An Approach for Psoriasis of Microneedle Patch Simultaneously Targeting Multiple Inflammatory Cytokines and Relapse Related T Cells

Psoriasis is a chronic inflammatory skin disorder affecting approximately 125 million people globally. Topical medications are a cornerstone of current treatment protocols; however, their efficacy in mitigating inflammation is constrained by their predominantly single-target mechanisms.
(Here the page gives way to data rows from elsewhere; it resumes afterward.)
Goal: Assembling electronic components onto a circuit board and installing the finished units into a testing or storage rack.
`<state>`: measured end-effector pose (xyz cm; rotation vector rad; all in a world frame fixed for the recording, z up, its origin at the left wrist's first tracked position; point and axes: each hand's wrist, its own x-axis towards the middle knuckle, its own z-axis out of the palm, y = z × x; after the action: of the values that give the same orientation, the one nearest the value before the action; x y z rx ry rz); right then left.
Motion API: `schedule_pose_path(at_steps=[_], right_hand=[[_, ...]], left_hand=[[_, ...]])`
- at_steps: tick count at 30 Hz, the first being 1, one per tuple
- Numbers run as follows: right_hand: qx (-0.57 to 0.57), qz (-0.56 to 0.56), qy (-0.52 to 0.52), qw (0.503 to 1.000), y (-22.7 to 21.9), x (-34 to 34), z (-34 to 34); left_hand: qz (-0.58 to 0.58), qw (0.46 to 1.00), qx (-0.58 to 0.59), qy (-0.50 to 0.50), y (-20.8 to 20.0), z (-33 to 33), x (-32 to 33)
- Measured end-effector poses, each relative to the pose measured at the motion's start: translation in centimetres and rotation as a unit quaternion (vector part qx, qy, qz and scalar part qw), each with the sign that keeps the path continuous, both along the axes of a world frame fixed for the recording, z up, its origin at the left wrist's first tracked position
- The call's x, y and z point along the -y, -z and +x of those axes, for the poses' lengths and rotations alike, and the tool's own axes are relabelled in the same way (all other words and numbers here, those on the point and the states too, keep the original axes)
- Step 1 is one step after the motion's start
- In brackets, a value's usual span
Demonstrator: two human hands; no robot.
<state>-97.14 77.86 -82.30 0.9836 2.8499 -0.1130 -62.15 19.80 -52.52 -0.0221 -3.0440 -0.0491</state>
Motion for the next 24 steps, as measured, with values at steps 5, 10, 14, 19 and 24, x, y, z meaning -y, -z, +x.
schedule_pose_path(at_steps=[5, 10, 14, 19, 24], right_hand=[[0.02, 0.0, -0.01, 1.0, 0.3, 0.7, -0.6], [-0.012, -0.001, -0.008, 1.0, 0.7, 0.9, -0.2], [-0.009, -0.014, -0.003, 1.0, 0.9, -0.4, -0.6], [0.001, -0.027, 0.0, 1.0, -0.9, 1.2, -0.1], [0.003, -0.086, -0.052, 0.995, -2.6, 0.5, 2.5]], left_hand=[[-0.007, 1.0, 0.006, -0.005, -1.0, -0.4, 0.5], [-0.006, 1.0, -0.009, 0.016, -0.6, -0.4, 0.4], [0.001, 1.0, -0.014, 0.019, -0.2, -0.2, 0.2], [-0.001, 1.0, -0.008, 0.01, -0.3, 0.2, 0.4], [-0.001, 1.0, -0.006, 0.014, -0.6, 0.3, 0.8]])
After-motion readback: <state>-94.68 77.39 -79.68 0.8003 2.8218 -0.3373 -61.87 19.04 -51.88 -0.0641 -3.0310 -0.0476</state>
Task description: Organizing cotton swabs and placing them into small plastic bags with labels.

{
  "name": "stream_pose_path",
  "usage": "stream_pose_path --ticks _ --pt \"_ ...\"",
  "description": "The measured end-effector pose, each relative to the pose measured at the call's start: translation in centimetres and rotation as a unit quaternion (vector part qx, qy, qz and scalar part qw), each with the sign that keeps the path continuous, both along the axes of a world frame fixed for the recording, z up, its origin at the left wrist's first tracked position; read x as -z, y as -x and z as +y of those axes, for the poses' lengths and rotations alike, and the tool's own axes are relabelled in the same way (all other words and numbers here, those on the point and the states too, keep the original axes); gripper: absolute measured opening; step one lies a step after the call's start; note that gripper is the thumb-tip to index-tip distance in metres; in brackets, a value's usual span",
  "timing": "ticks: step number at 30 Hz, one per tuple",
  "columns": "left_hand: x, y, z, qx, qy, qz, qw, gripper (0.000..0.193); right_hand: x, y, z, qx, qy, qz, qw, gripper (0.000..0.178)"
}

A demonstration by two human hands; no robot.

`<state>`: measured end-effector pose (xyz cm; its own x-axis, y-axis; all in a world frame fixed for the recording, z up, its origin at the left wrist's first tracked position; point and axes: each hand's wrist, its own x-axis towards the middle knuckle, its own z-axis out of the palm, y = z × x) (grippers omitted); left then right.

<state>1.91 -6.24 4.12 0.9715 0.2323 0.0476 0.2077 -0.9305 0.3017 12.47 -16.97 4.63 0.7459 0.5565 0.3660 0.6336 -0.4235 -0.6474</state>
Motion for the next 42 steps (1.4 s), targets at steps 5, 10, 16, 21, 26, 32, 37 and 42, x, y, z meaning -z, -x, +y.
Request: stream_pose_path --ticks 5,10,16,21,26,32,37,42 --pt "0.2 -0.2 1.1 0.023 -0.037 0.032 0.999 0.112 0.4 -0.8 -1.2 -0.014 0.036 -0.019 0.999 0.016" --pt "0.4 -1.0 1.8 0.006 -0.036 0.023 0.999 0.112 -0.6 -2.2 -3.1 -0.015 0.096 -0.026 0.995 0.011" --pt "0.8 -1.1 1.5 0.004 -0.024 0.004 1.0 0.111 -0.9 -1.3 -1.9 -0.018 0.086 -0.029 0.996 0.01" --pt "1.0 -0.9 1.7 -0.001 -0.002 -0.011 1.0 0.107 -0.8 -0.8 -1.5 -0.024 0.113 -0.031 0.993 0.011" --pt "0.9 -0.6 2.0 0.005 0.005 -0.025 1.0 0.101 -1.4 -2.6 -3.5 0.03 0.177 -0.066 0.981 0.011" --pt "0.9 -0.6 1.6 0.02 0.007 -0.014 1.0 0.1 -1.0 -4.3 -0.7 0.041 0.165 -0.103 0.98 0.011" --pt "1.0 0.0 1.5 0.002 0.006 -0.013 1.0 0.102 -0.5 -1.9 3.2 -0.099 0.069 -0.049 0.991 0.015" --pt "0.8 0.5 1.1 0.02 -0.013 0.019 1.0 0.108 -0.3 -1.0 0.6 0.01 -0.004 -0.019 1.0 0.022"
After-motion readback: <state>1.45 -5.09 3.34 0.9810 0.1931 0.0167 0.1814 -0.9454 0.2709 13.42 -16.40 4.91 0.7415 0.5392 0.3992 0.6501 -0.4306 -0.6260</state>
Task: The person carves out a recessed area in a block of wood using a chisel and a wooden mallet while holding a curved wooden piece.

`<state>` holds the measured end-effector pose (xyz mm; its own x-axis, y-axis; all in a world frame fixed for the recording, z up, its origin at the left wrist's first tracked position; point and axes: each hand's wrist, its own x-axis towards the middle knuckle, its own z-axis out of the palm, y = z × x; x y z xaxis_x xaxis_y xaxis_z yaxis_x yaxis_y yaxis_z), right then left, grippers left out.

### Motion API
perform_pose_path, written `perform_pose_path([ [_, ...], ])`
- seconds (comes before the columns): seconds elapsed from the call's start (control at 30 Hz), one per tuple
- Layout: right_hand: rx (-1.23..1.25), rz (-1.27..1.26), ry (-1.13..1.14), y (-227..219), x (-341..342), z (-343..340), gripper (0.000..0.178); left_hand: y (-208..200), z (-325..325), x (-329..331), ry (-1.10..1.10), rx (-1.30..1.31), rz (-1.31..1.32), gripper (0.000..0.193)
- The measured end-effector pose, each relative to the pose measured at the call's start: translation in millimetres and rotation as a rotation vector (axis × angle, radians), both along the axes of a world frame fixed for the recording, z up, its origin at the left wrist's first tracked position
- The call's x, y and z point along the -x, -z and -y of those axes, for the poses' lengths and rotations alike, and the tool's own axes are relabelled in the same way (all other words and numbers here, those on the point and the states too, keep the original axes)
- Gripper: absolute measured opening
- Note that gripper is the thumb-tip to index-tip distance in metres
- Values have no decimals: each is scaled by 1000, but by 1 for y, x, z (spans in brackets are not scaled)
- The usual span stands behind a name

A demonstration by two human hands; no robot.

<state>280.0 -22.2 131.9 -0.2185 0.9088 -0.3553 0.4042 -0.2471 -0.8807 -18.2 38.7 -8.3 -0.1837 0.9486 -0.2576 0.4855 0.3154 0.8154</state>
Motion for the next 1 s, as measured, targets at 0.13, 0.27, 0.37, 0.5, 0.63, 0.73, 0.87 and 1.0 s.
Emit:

A significant challenge is the lack of pharmaceuticals specifically targeting CD8 tissue resident memory T (CD8 TRM) cells, which are the targets in psoriasis relapse. Consequently, relapse rates can soar to 90% post-treatment discontinuation. In this study, we successfully screened a specific macrophage membrane capable of targeting multiple inflammatory factors at psoriatic sites. This membrane was coextruded with etomoxir, a compound that targets CD8 TRM cells. To enhance drug retention and penetration, we employed a delivery strategy involving PDA and microneedles, resulting in the synthesis of PDA-Etomoxir-Macrophage membrane@microneedle (PEM@m). In vivo, PEM@m exhibited superior efficacy in alleviating psoriasis symptoms and preventing relapse compared to the clinical drug calcipotriol (Cal). Mechanistically, PEM@m broadly inhibits inflammatory signals, and its reduction of CD8 TRM cells can be associated with decreased activity in the pentose phosphate pathway (PPP). Our study offers a novel and promising approach for the definitive treatment of psoriasis.